[[ MATERIAL SHOWN open ]]

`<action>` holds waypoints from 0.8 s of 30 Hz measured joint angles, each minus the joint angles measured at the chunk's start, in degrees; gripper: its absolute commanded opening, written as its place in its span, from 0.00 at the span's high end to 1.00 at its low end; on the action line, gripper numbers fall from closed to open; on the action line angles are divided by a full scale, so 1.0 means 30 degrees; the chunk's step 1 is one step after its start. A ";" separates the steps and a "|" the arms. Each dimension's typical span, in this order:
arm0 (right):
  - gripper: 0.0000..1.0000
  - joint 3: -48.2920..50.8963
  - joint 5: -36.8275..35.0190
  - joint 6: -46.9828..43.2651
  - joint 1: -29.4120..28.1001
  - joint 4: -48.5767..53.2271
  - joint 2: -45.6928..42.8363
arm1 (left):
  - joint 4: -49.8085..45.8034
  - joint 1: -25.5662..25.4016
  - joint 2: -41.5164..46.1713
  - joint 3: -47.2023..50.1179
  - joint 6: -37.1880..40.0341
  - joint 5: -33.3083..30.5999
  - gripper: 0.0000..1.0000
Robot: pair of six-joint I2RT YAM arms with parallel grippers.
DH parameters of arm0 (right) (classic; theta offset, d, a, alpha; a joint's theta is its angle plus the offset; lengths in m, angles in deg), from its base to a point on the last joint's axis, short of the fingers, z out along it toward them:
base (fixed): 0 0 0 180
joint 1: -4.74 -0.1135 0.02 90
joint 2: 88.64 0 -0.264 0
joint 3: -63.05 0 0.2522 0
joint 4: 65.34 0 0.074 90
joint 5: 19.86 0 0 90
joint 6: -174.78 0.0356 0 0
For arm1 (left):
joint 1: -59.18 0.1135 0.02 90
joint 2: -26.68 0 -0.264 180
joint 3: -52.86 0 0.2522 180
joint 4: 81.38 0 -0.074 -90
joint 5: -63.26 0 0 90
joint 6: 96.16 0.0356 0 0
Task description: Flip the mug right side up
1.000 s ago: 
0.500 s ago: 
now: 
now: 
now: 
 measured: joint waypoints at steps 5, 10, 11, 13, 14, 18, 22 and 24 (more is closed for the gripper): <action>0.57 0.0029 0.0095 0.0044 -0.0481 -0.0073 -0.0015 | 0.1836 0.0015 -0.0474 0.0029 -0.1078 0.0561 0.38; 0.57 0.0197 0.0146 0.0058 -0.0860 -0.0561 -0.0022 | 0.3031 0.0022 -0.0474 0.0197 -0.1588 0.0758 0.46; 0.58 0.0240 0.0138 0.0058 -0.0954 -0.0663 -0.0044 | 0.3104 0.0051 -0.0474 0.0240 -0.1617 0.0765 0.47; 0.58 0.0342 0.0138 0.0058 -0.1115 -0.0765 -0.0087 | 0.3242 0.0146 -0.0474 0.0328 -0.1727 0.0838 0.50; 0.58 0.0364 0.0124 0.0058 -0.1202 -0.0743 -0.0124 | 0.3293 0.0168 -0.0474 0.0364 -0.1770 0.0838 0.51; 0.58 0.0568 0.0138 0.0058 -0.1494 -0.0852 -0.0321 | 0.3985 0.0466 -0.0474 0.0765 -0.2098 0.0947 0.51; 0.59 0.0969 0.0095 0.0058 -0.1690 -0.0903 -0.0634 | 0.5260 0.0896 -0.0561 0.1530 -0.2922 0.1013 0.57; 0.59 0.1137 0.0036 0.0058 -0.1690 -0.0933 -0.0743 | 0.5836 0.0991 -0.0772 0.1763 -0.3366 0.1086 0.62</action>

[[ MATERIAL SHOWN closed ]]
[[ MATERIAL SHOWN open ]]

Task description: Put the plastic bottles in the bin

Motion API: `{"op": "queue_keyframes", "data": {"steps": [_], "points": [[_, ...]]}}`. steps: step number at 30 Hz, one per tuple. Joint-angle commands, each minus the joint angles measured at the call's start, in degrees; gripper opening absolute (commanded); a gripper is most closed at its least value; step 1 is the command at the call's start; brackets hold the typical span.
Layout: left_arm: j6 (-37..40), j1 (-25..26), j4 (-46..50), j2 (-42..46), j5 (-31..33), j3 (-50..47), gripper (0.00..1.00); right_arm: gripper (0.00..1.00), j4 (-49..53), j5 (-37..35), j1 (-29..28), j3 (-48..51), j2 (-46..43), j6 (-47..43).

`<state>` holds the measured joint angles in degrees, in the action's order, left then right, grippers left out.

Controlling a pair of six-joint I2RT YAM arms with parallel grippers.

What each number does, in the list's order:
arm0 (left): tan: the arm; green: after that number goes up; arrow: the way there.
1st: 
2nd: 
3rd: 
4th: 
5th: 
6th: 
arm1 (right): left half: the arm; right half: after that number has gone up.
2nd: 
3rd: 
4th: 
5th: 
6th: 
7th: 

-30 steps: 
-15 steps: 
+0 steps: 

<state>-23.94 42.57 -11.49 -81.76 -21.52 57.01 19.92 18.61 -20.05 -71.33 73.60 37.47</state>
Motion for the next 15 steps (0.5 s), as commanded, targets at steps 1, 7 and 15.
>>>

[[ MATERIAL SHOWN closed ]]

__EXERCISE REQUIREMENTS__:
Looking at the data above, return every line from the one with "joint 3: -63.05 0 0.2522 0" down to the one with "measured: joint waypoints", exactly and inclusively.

__TASK ANSWER__:
joint 3: -63.05 0 0.2522 0
joint 4: 65.34 0 0.074 90
joint 5: 19.86 0 0 90
joint 6: -174.78 0.0356 0 0
For arm1 (left):
joint 1: -59.18 0.1135 0.02 90
joint 2: -26.68 0 -0.264 180
joint 3: -52.86 0 0.2522 180
joint 4: 81.38 0 -0.074 -90
joint 5: -63.26 0 0 90
joint 6: 96.16 0.0356 0 0
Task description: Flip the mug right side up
1.000 s ago: 
0.500 s ago: 
now: 
now: 
now: 
 measured: joint waypoints at steps 5, 10, 11, 13, 14, 18, 22 and 24 (more is closed for the gripper): <action>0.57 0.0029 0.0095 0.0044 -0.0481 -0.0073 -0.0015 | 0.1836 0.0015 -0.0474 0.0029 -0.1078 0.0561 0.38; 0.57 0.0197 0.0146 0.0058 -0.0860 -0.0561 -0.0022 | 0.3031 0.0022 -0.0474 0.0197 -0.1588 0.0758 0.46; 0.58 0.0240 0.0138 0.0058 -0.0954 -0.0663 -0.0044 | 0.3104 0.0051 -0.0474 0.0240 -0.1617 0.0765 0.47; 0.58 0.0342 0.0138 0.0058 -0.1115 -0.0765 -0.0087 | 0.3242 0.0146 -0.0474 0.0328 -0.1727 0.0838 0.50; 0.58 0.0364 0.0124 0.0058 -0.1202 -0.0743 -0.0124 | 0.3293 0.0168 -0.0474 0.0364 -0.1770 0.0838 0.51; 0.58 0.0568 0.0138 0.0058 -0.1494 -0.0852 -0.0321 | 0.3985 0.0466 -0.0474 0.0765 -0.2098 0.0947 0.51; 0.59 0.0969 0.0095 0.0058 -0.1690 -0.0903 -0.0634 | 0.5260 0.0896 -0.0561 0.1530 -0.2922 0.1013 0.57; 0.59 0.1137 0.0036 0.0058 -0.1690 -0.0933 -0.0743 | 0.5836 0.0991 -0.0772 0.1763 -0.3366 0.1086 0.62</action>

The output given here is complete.